**Exercise requirements:** From the records below, set down exactly the lines starting with the line that contains "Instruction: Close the" and going on through the line that contains "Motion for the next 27". Nothing else is wanted.
________________________
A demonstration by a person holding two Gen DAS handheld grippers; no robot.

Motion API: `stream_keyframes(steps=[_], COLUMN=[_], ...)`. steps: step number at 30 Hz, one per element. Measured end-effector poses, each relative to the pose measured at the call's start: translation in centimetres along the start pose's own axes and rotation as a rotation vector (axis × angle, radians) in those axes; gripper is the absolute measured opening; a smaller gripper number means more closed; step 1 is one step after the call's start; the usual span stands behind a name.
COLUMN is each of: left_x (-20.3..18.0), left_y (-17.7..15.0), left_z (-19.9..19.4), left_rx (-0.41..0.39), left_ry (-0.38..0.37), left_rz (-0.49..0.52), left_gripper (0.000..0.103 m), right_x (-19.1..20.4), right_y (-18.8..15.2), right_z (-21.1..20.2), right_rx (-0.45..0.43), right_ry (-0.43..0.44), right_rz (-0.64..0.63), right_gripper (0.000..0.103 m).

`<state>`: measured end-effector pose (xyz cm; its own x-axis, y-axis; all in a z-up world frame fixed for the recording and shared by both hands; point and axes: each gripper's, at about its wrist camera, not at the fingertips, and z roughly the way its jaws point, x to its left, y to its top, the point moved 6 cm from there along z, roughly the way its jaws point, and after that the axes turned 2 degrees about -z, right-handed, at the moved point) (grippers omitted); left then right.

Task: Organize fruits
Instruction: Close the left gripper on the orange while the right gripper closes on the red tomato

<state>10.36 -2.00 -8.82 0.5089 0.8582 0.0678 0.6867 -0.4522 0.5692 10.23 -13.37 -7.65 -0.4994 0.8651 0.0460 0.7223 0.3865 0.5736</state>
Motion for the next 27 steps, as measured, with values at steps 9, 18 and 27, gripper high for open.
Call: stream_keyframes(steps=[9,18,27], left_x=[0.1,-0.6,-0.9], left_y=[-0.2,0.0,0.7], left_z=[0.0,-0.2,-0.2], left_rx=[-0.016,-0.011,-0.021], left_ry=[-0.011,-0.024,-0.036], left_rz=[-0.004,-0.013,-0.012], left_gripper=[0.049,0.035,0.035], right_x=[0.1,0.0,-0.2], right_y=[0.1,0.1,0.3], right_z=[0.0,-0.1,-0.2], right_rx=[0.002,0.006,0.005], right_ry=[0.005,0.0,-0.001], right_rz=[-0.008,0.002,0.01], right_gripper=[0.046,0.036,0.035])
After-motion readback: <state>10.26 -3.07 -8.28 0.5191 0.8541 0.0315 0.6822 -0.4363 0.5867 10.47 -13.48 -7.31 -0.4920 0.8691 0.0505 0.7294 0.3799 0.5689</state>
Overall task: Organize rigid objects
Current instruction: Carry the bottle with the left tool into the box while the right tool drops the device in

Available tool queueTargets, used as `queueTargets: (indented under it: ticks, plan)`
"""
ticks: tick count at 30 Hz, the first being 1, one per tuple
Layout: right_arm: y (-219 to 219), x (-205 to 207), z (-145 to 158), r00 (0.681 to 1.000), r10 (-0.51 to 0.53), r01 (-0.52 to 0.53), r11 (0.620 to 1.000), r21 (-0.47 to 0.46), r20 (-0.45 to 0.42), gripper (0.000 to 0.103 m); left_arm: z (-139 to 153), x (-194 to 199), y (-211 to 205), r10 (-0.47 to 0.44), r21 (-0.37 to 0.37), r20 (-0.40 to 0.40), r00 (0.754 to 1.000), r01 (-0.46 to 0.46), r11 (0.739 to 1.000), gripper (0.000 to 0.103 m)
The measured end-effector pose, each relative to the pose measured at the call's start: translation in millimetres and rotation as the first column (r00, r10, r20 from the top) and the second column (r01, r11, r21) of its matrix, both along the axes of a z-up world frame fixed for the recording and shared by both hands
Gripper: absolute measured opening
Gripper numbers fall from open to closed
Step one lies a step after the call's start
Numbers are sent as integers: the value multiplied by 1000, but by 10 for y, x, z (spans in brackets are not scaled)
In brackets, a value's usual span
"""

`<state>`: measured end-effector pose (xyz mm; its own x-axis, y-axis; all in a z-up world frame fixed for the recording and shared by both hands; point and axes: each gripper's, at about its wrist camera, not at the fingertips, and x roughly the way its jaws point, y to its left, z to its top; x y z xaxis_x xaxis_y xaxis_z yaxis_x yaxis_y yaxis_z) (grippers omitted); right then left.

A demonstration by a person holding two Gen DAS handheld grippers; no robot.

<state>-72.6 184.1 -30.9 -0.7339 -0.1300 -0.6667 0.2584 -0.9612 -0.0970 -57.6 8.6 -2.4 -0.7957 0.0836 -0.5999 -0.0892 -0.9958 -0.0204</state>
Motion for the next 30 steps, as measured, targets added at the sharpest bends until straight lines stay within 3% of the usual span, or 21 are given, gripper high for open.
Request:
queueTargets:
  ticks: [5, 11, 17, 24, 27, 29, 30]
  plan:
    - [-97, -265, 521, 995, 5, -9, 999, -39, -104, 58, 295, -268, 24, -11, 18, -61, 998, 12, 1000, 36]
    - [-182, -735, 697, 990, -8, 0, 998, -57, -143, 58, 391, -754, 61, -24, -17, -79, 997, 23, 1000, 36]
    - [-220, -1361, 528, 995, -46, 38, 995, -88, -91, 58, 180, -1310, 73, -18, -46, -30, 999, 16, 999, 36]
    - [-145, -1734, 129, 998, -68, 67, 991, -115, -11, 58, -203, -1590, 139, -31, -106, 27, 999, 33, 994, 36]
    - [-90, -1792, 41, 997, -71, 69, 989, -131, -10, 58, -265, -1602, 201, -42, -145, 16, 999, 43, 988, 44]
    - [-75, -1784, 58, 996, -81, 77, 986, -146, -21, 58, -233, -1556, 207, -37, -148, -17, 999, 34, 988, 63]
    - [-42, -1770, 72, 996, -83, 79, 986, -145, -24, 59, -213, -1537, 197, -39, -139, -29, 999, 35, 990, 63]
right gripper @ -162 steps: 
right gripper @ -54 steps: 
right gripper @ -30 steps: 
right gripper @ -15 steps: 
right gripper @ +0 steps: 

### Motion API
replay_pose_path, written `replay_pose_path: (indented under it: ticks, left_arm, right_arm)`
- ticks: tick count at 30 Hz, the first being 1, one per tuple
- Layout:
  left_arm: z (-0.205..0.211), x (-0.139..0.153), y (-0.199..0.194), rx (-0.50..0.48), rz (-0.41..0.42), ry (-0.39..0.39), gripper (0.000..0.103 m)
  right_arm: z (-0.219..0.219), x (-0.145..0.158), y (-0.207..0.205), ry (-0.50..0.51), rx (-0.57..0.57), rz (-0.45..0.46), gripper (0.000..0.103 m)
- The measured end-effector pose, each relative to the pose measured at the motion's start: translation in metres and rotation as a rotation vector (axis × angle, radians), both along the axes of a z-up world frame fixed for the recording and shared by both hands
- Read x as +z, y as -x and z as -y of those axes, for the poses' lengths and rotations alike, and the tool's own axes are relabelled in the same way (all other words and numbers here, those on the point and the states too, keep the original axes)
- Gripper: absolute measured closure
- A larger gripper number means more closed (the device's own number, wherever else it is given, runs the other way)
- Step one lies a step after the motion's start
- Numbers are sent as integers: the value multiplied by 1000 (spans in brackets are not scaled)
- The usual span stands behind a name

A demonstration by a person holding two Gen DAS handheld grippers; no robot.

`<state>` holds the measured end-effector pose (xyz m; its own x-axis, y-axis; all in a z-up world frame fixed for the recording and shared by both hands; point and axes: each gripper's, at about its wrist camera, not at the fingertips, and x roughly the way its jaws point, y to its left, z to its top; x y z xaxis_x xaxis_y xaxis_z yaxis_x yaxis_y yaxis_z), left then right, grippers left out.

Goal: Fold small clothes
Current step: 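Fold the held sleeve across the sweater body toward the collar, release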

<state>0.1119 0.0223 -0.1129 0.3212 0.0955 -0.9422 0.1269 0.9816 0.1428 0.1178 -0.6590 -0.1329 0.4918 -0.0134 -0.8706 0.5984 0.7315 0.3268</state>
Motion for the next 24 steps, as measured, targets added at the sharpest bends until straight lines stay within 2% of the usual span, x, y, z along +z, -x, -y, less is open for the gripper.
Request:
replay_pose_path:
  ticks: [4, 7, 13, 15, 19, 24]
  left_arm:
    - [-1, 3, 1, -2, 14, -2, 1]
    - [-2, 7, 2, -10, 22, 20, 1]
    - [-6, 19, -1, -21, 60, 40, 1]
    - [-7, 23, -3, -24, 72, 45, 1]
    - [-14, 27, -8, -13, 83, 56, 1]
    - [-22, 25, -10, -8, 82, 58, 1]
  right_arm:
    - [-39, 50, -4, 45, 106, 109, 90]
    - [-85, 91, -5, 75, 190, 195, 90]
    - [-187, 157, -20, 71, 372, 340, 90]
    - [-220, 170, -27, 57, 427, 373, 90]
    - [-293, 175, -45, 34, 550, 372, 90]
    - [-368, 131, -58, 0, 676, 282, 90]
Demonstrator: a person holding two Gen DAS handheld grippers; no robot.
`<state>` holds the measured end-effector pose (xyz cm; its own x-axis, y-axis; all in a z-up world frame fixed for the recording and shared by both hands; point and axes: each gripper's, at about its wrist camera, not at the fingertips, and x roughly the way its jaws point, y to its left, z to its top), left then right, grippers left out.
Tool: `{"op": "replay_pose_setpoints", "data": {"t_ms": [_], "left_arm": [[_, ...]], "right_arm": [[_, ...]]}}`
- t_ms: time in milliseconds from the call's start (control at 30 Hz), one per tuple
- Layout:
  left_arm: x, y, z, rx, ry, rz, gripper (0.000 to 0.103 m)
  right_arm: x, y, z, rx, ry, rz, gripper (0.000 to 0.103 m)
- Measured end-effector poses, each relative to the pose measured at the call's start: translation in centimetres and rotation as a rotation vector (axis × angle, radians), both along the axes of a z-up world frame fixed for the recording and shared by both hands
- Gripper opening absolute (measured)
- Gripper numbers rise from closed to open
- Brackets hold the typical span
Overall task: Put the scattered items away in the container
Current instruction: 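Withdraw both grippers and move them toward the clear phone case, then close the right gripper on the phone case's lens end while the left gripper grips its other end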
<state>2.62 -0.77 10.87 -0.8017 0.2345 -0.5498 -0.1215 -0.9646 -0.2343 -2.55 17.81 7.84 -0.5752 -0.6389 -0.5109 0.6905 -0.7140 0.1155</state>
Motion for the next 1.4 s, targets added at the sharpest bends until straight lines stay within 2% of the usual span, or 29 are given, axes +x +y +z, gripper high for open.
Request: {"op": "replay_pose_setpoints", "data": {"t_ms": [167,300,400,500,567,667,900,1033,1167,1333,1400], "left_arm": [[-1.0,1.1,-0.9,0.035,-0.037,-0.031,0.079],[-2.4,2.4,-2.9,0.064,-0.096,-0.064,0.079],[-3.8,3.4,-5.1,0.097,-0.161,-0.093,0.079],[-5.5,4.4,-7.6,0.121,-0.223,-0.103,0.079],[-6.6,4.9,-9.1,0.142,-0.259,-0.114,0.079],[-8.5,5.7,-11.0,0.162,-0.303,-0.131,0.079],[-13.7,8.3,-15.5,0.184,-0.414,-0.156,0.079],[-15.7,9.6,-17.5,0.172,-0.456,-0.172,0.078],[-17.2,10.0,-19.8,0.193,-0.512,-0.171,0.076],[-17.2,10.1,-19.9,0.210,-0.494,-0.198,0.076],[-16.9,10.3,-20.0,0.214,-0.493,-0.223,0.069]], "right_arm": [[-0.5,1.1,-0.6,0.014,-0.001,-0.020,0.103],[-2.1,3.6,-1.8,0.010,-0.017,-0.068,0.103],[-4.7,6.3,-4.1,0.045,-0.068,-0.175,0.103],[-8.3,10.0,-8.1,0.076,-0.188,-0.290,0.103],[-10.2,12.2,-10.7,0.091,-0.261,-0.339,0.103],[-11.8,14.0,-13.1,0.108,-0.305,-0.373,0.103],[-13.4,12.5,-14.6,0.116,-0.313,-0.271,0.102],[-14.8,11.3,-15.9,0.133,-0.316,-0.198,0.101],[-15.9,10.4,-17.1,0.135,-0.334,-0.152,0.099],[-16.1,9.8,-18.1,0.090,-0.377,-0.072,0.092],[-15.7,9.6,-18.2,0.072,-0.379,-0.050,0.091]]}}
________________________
**Exercise result:**
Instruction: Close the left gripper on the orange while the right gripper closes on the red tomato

<state>10.36 -2.00 -8.82 0.5089 0.8582 0.0678 0.6867 -0.4522 0.5692 10.23 -13.37 -7.65 -0.4994 0.8651 0.0460 0.7223 0.3865 0.5736</state>
Motion for the next 27 steps, as measured, with values at steps 9, 18 and 27, gripper high for open.

Nothing further remains to be added to the answer.